Just down the road, the 17th century Jardin du Luxembourg is romantic even in February. The park is full of couples, strolling arm in arm, and kissing. Solitary eccentrics sit on benches, muffled against the chill wind, reading newspapers and weighty books. Leafless plane trees form stark silhouettes against the pale gravel. Marble statues grace every vista, including one of Queen Marie de Medici, widow of Henri IV, and founder of the gardens. She also built the Palais du Luxembourg, now home to the French Senate. To warm up, we pop into Paris’ oldest public art gallery, the Musée du Luxembourg, and find another stunning array of masterpieces, on loan from an American collection, including works by Renoir, Cézanne, Picasso, van Gogh, Matisse and Braque.

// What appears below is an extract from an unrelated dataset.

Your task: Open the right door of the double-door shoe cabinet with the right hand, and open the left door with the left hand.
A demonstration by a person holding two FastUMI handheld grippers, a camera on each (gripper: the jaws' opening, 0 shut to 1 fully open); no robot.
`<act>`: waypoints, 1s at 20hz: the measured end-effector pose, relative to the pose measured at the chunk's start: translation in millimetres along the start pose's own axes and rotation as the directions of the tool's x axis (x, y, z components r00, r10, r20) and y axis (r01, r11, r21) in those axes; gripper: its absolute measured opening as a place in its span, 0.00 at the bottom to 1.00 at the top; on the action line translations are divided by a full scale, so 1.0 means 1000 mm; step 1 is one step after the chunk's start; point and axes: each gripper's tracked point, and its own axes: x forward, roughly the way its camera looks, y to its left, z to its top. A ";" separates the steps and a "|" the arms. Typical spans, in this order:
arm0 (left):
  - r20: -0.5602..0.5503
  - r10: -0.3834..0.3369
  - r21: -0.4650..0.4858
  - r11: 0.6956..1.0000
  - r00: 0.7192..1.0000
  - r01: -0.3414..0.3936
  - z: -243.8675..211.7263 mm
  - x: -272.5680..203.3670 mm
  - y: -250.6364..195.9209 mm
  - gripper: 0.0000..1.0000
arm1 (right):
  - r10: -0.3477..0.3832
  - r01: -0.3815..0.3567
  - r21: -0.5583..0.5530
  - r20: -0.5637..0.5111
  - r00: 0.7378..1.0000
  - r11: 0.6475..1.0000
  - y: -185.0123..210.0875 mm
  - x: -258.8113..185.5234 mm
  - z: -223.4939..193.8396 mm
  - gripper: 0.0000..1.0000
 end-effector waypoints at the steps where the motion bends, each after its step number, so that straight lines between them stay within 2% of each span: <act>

Guillaume doesn’t go in for le 5 o’clock (tea), but I do, so on our way back to our hotel, we join old ladies with elegant chignons, to nibble mouth-watering macaroons in the opulent Laudurée tea room, on rue Jacob.

After a bath and a short siesta, it’s time for another big meal. An extravagantly romantic place for supper is Lapérouse, on the Quai des Grands-Augustins. Painted panels outside the restaurant prepare one for the lavish Second Empire interior, with private cubicles for diners in adulterous liaisons. Or there’s Procope in the rue de l’Ancienne-Comédie - the oldest café in Paris, established in 1670 by a Sicilian called Procopio. The décor of the rambling dining rooms evokes the 18th century, when Voltaire and Rousseau were among its many literary patrons.

But for less pretentious surroundings, we head for the lively crowds in the Marché du Buci. Despite the hour, the street is still full of flower sellers, chestnut vendors, and stalls selling pastries, cheese and meat. Fishmongers are selling their last oysters and mussels, sweeping heaps of crushed ice on to the cobbles. We have a drink at the crowded Bar du Marché, and listen to pavement jazz musicians, before strolling to la Citrouille in rue St Grégoire de Tours, where, for 11.50 euros each, we tuck into soupe a l‘ognion, pot-au-feu and tarte aux pommes, with red wine. As we walk back through the cold night air, we look up and see that the cloud has lifted. A curve of silvery moon shines from a starry sky.

Even in winter, the City of Light never disappoints.